* ASSIGNED TASK
Could you set down all of the data again, exactly as it stands?

── COLLECTED DATA ──

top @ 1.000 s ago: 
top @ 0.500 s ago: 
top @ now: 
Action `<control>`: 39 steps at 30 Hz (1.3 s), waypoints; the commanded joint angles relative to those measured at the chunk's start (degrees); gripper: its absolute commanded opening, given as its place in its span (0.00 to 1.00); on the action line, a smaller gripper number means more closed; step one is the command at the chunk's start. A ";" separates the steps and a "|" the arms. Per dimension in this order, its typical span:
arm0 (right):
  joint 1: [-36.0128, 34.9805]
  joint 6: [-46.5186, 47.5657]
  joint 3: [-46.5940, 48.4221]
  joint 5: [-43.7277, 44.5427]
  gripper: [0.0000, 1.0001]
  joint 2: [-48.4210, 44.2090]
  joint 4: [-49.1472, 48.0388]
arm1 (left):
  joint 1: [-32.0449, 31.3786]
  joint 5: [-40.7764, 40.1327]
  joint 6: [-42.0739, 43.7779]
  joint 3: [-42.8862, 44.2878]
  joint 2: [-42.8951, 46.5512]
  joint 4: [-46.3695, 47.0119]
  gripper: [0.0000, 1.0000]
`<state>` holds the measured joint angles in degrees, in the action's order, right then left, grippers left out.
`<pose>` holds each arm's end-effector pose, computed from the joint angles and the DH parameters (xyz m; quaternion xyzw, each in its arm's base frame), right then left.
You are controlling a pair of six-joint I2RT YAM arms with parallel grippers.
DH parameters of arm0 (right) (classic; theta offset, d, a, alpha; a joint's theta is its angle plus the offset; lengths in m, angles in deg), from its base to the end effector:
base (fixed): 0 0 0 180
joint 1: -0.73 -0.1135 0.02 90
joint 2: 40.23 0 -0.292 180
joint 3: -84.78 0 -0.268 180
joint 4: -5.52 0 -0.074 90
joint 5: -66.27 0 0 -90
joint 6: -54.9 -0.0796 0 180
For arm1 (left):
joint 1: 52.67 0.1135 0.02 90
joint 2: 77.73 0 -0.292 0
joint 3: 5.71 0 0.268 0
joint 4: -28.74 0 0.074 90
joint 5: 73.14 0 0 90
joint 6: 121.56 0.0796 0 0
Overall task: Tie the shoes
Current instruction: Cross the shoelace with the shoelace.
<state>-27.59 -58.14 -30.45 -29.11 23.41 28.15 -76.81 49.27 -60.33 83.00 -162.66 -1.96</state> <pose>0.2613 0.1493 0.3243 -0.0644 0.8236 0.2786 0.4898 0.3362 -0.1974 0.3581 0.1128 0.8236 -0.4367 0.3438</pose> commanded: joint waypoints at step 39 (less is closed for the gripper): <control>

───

* TASK RESULT
top @ 1.000 s ago: 
top @ 0.500 s ago: 
top @ now: 
Action `<control>`: 39 steps at 30 Hz (1.3 s), waypoints; the commanded joint angles relative to those measured at the chunk's start (degrees); gripper: its absolute commanded opening, given as its place in its span (0.00 to 1.00); on the action line, a smaller gripper number means more closed; step one is the command at the chunk's start. A ";" separates the steps and a "|" the arms. Per dimension in this order, its typical span:
arm0 (right):
  joint 1: [-36.0128, 34.9805]
  joint 6: [-46.5186, 47.5657]
  joint 3: [-46.5940, 48.4221]
  joint 5: [-43.7277, 44.5427]
  gripper: [0.0000, 1.0001]
  joint 2: [-48.4210, 44.2090]
  joint 4: [-49.1472, 48.0388]
arm1 (left):
  joint 1: [-32.0449, 31.3786]
  joint 5: [-40.7764, 40.1327]
  joint 6: [-42.0739, 43.7779]
  joint 3: [-42.8862, 44.2878]
  joint 2: [-42.8951, 46.5512]
  joint 4: [-46.3695, 47.0119]
  gripper: [0.0000, 1.0000]
`<state>` holds the measured joint angles in degrees, in the action's order, right then left, grippers left out.
`<pose>` holds each arm's end-effector pose, computed from the joint angles and the DH parameters (xyz m; quaternion xyzw, each in its arm's base frame), right then left.
You are controlling a pair of six-joint I2RT YAM arms with parallel grippers.
DH parameters of arm0 (right) (classic; theta offset, d, a, alpha; a joint's theta is its angle plus the offset; lengths in m, angles in deg), from its base to the end effector:
base (fixed): 0 0 0 180
joint 1: -0.73 -0.1135 0.02 90
joint 2: 40.23 0 -0.292 180
joint 3: -84.78 0 -0.268 180
joint 4: -5.52 0 -0.074 90
joint 5: -66.27 0 0 -90
joint 6: -54.9 -0.0796 0 180
For arm1 (left):
joint 1: 52.67 0.1135 0.02 90
joint 2: 77.73 0 -0.292 0
joint 3: 5.71 0 0.268 0
joint 4: -28.74 0 0.074 90
joint 5: 73.14 0 0 90
joint 6: 121.56 0.0796 0 0
Overall task: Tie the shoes
Current instruction: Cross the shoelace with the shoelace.
<state>-27.59 -58.14 -30.45 -29.11 23.41 28.15 -76.81 49.27 -60.33 83.00 -162.66 -1.96</state> <pose>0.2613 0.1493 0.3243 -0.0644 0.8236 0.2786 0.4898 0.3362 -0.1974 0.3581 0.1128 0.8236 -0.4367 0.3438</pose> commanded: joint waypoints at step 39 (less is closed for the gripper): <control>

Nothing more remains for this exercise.